1914, la guerre éclate. La famille s’en retourne à Châtelet, le père perd son travail, René aimerait fumer la pipe. Comme Nick Carter. Et comme il peint, il deviendra artiste. L’année suivante, il  » monte  » à Bruxelles.

L’aca de la rue du Midi

Magritte le potache entre donc aux Beaux-Arts. Il s’y révèle un élève peu assidu mais particulièrement remarqué. Quand, par exemple, il déambule dans les couloirs tirant derrière lui un long collier de cervelas acheté chez le charcutier du quartier. Ou, recouvert d’un drap, il se promène sur les toits à l’heure où les autres passent leurs examens. Ou encore lorsque après avoir remarqué la présence d’un local de blanchisseuses par-delà la fenêtre de l’atelier situé à l’étage, il empoigne la gouttière, se laisse glisser et ne revient qu’après avoir  » pu en attraper une dans l’escalier « . Oui, Magritte reste un provocateur, amuseur, jouisseur. Il aime par-dessus tout faire  » ce qui ne se fait pas  » :  » J’ai mené une vie fort joyeuse, centrée, bien entendu sur ma peinture, mais aussi sur les pintes de bière, les discussions interminables avec les copains, en un mot, la vie d’un étudiant peu studieux. « 

Entre-temps, son père, qui s’est installé à son tour à Bruxelles, se lance dans la fabrication de conserves et la vente d’images pornographiques. René Magritte, lui, peint des nus et ses premières affiches… contre la syphilis.

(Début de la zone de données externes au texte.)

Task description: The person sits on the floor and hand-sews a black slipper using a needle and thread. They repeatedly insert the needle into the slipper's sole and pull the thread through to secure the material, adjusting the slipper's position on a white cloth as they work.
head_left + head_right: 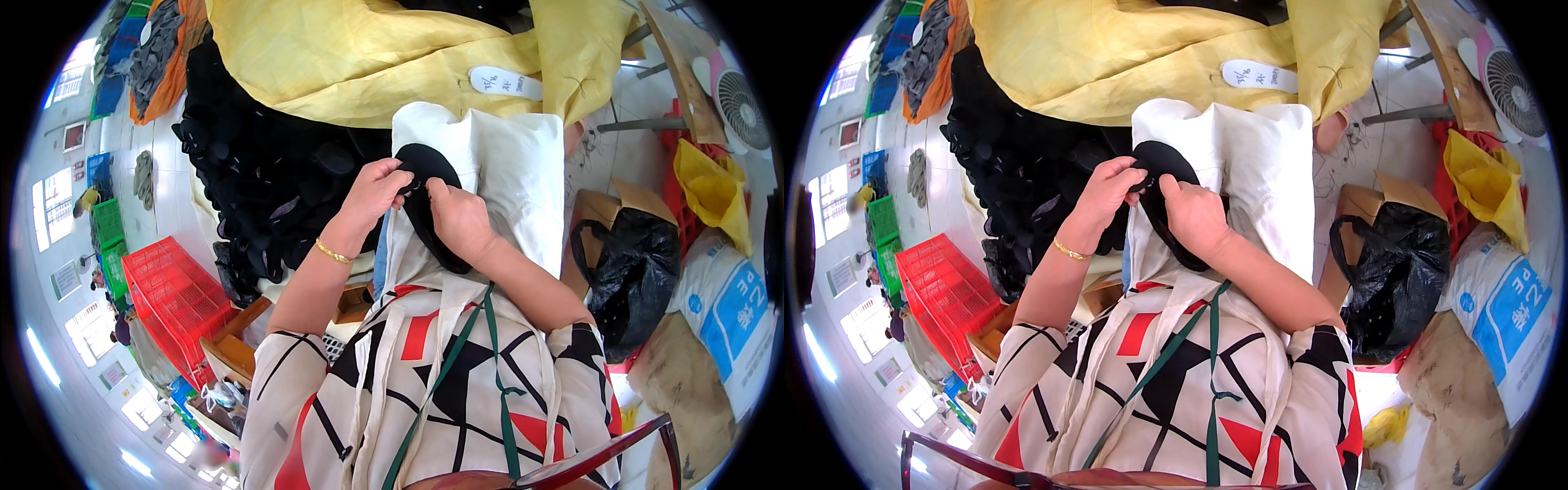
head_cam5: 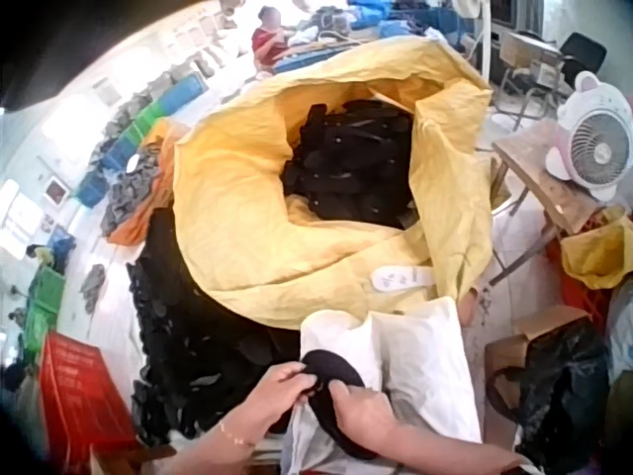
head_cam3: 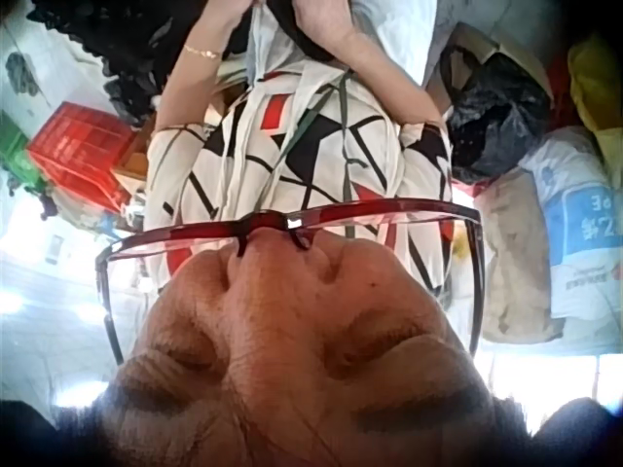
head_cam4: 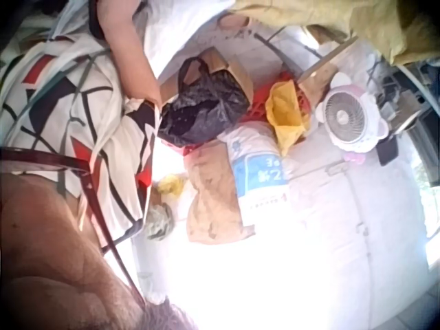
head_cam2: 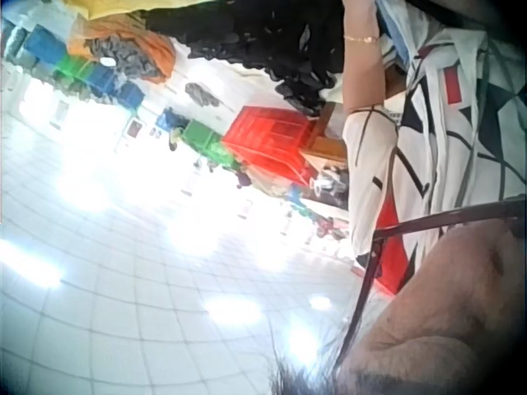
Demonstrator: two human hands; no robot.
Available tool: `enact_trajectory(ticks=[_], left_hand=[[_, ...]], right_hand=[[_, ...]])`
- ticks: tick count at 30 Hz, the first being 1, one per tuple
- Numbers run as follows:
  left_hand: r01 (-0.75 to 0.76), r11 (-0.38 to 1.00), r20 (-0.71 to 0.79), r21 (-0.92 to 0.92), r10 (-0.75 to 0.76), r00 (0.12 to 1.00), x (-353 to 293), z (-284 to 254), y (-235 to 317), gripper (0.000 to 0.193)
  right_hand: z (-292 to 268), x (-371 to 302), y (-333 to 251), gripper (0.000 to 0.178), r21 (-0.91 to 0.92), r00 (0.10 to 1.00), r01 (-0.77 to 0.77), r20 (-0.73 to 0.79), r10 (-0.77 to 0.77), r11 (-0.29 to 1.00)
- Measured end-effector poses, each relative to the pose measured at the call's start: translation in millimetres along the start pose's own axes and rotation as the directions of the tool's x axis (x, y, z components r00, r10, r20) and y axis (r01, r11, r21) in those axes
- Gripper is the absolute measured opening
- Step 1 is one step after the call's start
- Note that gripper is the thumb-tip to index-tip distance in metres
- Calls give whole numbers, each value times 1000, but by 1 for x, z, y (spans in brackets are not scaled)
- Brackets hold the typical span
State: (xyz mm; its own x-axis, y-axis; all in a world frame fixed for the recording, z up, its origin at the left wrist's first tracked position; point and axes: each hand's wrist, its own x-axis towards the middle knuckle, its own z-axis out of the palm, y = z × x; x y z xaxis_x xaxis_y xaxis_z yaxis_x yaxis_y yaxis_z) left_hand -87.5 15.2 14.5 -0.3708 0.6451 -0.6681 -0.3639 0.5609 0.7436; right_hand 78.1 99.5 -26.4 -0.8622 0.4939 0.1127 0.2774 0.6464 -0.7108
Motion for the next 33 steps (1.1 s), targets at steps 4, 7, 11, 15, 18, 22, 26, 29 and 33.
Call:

C’est aussi grâce à ces discussions de bistrot qu’il prend conscience, avec ses amis d’alors, les frères Bourgeois et Pierre Flouquet puis Pierre Servranckx, entre autres (qui deviendront les porte-drapeaux du constructivisme en Belgique) des nouvelles formes de l’art (cubisme, futurisme et abstraction), ainsi que de l’engagement politique qui les accompagne. Il essaie même quelques toiles dans le  » genre « , mais doutera de cette veine par trop austère.

En 1920, en effet, il rencontre un jeune pianiste de 16 ans, adepte de la musique d’Erik Satie et des poésies de Tristan Tzara, animateur du mouvement dadaïste : Edouard Mesens. Le ton lui plaît, la manière lui convient. Les deux comparses deviennent inséparables. C’est aussi avec son nouvel ami qu’un jour, dans le jardin du Botanique, il retrouve Georgette. Ils ne se quitteront plus. Ils songent même à se marier :  » Mais ce n’est qu’un gamin « , prévient son père alors en procès après avoir été millionnaire. Il accepte néanmoins l’idée, se souvient Georgette, mais pas avant que René  » ne soit complètement guéri de la gorge « .

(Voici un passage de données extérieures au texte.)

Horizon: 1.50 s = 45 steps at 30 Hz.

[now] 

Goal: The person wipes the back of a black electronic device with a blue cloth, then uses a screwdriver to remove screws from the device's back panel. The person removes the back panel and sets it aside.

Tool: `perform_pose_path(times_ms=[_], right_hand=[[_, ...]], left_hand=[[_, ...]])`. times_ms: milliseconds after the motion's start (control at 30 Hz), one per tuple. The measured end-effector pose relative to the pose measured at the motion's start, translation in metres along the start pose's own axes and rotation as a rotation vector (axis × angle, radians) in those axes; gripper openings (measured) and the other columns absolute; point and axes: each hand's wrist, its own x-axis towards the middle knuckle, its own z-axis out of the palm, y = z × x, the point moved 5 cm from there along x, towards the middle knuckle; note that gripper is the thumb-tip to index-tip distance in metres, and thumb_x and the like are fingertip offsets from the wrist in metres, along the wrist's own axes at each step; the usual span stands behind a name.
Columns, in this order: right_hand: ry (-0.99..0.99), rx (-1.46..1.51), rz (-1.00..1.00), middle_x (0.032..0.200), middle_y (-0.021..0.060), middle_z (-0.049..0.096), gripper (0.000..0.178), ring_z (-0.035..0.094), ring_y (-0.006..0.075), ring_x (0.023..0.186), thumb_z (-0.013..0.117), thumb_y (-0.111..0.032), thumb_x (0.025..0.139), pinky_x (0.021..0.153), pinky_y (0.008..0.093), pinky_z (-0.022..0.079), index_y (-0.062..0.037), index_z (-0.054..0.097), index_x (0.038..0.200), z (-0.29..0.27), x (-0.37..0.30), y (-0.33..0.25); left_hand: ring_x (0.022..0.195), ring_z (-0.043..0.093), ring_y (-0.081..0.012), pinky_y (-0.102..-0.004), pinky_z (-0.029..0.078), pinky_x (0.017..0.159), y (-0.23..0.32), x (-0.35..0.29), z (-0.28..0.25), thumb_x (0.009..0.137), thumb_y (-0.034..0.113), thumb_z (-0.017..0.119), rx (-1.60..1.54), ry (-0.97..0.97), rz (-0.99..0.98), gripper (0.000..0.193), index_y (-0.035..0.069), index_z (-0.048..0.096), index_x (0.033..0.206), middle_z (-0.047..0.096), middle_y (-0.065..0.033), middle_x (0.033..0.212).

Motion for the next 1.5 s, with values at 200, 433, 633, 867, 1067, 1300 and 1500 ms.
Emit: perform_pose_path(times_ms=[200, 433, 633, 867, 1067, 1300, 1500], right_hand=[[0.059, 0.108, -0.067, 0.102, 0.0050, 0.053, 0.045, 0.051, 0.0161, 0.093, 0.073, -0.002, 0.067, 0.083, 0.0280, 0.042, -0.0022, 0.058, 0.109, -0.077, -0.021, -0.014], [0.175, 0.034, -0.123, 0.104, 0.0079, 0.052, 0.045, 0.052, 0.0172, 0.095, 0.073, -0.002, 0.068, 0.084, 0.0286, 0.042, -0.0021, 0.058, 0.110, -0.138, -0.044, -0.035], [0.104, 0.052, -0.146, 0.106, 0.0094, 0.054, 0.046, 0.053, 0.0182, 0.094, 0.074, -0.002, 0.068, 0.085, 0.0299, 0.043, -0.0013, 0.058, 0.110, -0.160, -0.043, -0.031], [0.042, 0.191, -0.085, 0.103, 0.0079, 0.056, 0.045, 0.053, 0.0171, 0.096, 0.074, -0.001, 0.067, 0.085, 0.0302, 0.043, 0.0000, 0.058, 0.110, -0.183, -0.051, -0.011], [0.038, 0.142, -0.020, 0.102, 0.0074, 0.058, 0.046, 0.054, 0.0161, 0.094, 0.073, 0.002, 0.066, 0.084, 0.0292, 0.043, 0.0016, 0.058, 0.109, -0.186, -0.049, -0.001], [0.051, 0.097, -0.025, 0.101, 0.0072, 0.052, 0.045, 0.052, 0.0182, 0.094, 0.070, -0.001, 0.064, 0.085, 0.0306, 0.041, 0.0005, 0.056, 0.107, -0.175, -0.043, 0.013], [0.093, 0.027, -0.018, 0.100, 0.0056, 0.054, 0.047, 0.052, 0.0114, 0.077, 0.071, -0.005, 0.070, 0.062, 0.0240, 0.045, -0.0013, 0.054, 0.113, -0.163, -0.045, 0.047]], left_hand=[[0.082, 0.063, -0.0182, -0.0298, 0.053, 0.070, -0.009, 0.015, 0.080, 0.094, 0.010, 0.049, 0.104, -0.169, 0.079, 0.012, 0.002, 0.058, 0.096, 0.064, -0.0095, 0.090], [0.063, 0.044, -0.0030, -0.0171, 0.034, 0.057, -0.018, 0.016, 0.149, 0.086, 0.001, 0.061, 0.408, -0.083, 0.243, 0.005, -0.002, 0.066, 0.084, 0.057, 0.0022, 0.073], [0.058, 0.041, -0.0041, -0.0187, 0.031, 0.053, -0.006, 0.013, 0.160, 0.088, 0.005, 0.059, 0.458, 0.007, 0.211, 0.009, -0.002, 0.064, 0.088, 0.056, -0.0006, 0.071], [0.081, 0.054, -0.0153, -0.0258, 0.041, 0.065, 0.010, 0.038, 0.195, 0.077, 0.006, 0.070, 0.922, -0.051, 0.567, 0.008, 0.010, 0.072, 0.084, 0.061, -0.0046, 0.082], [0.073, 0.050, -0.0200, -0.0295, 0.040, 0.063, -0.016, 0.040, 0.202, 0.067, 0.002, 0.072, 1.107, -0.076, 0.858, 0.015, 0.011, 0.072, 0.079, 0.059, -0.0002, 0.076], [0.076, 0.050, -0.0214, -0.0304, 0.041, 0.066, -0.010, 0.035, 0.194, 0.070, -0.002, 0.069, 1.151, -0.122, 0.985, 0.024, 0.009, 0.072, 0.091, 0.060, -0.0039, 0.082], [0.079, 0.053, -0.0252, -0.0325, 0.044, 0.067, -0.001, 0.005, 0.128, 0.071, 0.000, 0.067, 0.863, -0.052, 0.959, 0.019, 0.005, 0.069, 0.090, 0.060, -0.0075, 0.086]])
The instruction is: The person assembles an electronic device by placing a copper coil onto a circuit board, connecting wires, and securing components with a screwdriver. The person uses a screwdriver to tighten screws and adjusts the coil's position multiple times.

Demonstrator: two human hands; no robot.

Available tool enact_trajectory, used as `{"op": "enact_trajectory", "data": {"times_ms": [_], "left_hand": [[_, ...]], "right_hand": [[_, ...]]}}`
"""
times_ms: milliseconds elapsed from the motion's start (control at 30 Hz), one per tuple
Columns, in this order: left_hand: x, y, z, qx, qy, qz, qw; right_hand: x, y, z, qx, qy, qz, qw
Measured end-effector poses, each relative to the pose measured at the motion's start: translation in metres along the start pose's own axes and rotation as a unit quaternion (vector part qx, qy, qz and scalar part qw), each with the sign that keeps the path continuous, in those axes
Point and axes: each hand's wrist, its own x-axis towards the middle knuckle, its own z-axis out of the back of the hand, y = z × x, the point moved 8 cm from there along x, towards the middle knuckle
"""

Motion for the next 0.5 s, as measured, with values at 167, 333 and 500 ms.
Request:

 » Pourquoi ? Parce que ça ne se fait pas « 

En 1922, le mariage est conclu dans l’église Sainte-Marie, à Schaerbeek. Magritte ne vit pas de la vente de ses tableaux, mais de divers travaux qui vont de la réalisation d’affiches à la peinture de panneaux de cinéma, en passant par le dessin de couvertures de partitions musicales. En 1924, il vend son premier tableau qui n’est pas encore surréaliste. Un an plus tard, il découvre à 27 ans Le Chant d’amour du peintre Giorgio De Chirico. Ce sera l’élément déclencheur :  » Le spectateur, écrira-t-il, entend le silence du monde.  »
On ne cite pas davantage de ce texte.